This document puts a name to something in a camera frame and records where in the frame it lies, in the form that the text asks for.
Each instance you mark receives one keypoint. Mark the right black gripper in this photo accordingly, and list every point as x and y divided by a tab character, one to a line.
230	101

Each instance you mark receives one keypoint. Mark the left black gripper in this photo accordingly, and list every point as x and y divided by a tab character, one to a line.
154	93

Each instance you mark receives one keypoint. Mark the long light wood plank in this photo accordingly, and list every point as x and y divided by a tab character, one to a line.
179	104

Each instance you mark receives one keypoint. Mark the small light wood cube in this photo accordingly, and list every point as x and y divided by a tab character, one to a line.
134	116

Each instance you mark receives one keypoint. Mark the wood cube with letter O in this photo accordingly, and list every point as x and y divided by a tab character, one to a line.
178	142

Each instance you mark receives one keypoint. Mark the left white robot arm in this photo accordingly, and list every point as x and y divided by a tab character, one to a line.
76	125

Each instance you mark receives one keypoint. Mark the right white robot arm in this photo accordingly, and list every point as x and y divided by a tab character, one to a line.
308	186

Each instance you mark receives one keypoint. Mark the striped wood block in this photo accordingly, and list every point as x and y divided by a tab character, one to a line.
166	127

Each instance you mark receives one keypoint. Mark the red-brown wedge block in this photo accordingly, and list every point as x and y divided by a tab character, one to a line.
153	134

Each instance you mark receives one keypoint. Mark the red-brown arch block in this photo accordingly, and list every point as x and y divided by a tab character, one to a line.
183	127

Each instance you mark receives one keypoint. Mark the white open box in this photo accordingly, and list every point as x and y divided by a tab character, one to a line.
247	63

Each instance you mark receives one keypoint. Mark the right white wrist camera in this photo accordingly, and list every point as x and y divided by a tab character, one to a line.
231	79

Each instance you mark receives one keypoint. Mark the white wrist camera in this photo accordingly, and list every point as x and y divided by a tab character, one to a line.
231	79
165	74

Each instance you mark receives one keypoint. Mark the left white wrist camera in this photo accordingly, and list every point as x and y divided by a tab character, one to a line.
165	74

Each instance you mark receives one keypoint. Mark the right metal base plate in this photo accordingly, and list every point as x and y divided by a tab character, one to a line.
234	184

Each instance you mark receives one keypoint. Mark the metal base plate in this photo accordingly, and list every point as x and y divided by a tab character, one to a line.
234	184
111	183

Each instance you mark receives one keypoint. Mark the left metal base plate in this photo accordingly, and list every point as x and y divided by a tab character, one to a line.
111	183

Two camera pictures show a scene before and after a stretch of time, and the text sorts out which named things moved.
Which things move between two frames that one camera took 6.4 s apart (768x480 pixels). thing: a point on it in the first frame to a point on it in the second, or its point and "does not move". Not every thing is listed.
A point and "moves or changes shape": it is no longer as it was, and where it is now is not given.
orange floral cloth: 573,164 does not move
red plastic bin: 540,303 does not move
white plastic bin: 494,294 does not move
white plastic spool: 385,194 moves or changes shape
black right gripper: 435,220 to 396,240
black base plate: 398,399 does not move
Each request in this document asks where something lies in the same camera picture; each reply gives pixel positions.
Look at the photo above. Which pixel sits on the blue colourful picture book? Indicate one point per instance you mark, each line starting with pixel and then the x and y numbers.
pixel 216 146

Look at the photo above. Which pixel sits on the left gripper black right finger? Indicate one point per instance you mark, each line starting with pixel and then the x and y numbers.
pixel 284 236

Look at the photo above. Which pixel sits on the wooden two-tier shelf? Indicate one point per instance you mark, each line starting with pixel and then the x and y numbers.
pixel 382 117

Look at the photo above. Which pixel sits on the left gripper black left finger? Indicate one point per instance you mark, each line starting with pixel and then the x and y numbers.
········
Total lines holding "document" in the records: report this figure alone.

2